WORK INSTRUCTION
Print the listing exactly as it stands. Skip every picture.

<<<<

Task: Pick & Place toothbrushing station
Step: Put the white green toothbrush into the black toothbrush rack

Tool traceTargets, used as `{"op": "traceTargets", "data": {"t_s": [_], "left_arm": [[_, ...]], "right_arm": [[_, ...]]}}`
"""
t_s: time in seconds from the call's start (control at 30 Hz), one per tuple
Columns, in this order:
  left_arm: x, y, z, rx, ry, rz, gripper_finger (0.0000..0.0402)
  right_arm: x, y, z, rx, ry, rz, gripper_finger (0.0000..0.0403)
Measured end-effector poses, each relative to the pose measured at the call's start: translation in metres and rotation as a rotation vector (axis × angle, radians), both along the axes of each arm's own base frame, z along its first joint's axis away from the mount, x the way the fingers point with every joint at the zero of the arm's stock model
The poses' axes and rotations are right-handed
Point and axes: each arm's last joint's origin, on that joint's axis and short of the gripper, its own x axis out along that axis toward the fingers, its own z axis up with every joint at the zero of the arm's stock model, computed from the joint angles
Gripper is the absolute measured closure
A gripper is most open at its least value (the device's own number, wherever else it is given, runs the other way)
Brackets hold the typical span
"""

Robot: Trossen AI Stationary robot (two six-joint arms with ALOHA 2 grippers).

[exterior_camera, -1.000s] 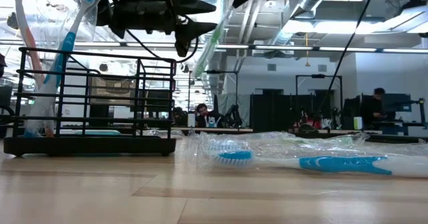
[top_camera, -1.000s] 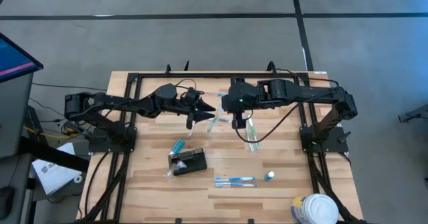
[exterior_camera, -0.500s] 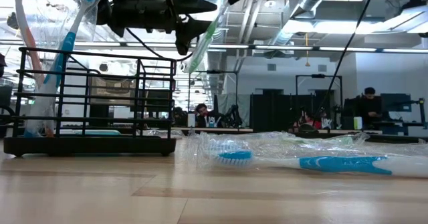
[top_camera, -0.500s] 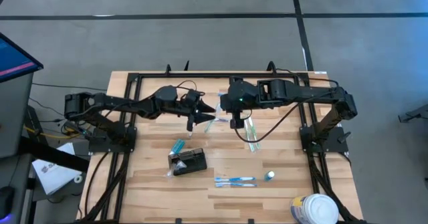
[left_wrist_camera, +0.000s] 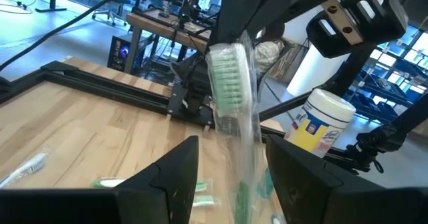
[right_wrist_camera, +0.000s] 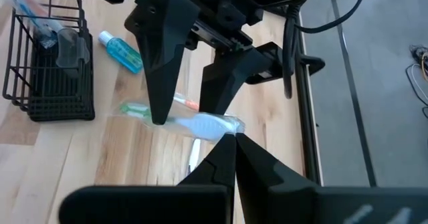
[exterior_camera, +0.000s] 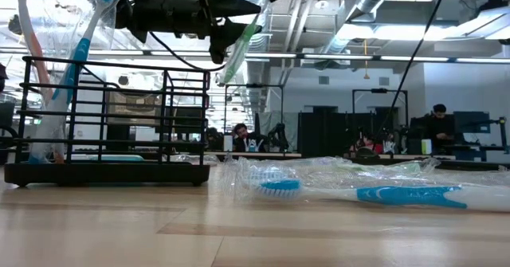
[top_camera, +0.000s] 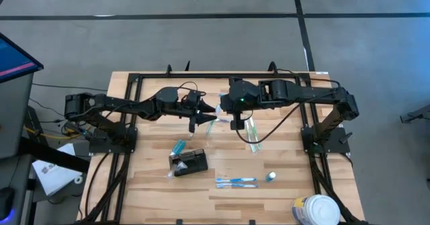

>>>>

RESULT FOR THIS TASK
Task: Pick & Place toothbrushing station
Step: Put the white green toothbrush into the black toothbrush rack

Tool traceTargets, used as `{"op": "traceTargets", "data": {"t_s": [_], "left_arm": [[_, ...]], "right_arm": [[_, ...]]}}`
"""
t_s: time in seconds from the call's start (control at 30 Hz), one per tuple
Columns, in this order:
  left_arm: x, y, z, rx, ry, rz, gripper_finger (0.0000..0.0402)
  right_arm: x, y, z, rx, ry, rz, gripper_finger (0.0000..0.0403)
Measured end-effector poses, each relative to the pose measured at the call's start: translation in metres and rotation as a rotation vector (axis × angle, radians), both along the axes of each arm's own base frame, z along its first joint's axis away from the mount, x the way the fingers point with every joint at the zero of the arm's stock model
The poses' axes and rotations are right-handed
Point and axes: each arm's last joint's origin, on that joint's axis and short of the gripper, its own x axis out along that axis toward the fingers, its own z axis up with every joint at the zero of the arm's stock model, computed from the joint angles
Gripper is the absolute measured closure
A gripper is most open at its least value (the device's own number, wherever else it is given, runs the other way)
Brackets hold the typical span
"""

Robot: Trossen AI Stationary robot (two six-joint arms with ALOHA 2 grippers).

[exterior_camera, -1.000s] 
[top_camera, -1.000s] 
[exterior_camera, -0.500s] 
[top_camera, -0.500s] 
[left_wrist_camera, +0.000s] 
[right_wrist_camera, +0.000s] 
[exterior_camera, +0.000s] 
[top_camera, +0.000s] 

The exercise is complete.